Analysis of graphene coatings on various metallic/oxide crystal/composite material substrates using machine learning for enhanced solar thermal energy conversion.

Because energy interest demands clean and sustainability in the last ten years. Solar thermal energy conversion, where sunlight can be absorbed to convert it into heat can stand as an alternative for this purpose. Graphene dispersed with different substrates enables us to get torsion control over light absorption and heat transport. This work discusses the optothermal properties of graphene-based coatings on different substrates such as CuO, MAPBI3, Fe, etc. The optothermal properties of such CuO-graphene, MAPBI3-graphene, and Fe-graphene combinations display the highest average absorptance of 96.8% across the solar spectrum between 0.2 and 2.5 μm followed by 86.7% by MAPBI3-graphene. However, Fe-graphene depicts a significantly lower value of 24.3%. A critical inspection of these optothermal properties would enrich one with critical knowledge of design optimisation in graphene-coated solar absorbers.
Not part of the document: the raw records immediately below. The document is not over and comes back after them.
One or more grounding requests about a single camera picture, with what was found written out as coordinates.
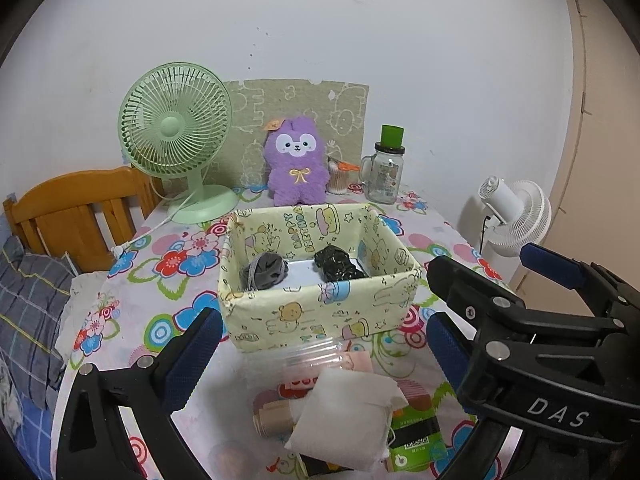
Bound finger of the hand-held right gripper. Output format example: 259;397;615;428
519;242;640;321
426;255;526;333

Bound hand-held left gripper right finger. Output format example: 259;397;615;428
426;311;507;480

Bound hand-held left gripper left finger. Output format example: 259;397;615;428
55;306;224;480

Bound pink striped packet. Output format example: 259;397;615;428
395;379;433;411

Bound green label black sock pack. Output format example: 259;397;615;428
387;395;447;474

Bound beige brown socks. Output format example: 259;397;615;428
251;390;308;438

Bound pink red label packet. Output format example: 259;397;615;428
276;377;321;401

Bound cartoon print fabric box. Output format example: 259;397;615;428
217;203;422;356

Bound white cloth packet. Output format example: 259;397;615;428
284;370;409;472

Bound clear bag of pink cloth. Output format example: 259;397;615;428
280;342;373;386

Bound black packet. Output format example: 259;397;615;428
300;455;353;479

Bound white standing fan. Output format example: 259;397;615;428
477;175;552;261

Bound grey rolled socks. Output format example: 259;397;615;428
243;254;291;291

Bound beige door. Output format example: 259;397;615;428
510;0;640;301

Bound white bed cloth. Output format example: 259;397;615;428
54;270;111;361

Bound black rolled socks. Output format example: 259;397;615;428
313;245;368;283

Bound glass mug jar green lid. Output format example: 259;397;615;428
360;124;406;205

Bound cotton swab jar orange lid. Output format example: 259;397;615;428
326;156;361;195

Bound blue plaid pillow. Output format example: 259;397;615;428
0;235;76;406

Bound blue checked bedsheet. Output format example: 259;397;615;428
0;360;57;480

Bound purple plush toy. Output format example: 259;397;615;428
263;115;331;207

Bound wooden chair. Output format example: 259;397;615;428
2;166;166;273

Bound green desk fan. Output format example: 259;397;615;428
118;62;240;224

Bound cartoon print foam board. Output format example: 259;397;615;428
222;78;372;191

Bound white fan cord with plug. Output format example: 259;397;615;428
111;195;201;257

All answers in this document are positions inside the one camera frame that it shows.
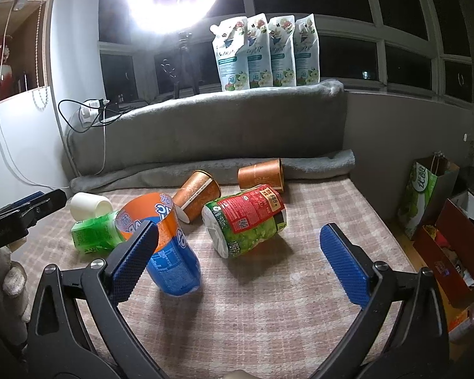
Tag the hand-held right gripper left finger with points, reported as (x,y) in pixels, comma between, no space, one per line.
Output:
(136,258)

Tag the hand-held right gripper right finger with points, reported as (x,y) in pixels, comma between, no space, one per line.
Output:
(345,268)

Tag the blue and orange cup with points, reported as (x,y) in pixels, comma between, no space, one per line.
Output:
(173,260)

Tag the brown paper cup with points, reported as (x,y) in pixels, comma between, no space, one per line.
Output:
(260,175)
(195,195)

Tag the rolled grey blanket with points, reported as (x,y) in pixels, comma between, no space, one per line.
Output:
(308,164)

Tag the green cup with red label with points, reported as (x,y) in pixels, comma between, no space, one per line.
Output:
(245,213)

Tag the window frame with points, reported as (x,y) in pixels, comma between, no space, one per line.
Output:
(381,63)

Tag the white cup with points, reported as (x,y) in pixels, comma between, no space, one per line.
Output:
(87,205)

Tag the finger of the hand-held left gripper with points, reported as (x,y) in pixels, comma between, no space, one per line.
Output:
(19,217)

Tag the red cardboard box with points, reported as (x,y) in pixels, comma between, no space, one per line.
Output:
(450,276)

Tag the wooden shelf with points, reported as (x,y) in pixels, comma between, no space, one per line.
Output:
(23,47)

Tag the green paper bag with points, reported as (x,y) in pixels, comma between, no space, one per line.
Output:
(422,197)

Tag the white floral refill pouch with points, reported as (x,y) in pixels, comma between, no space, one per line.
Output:
(231,59)
(282,55)
(307,53)
(260,55)

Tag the plaid blanket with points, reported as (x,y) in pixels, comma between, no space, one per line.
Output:
(260,304)
Thus, the data collection time is greatly reduced using ML compared to running simulations which have a step size of about 8 h per change. Where the machine learning efficacy is 98% for the thickness optimization of Fe, CuO, and MAPBI3 with 25% test data. Of much potential interest are the solar absorbers developed using these materials in fields such as solar thermal energy harvesting, air/water heaters, and industrial heating systems.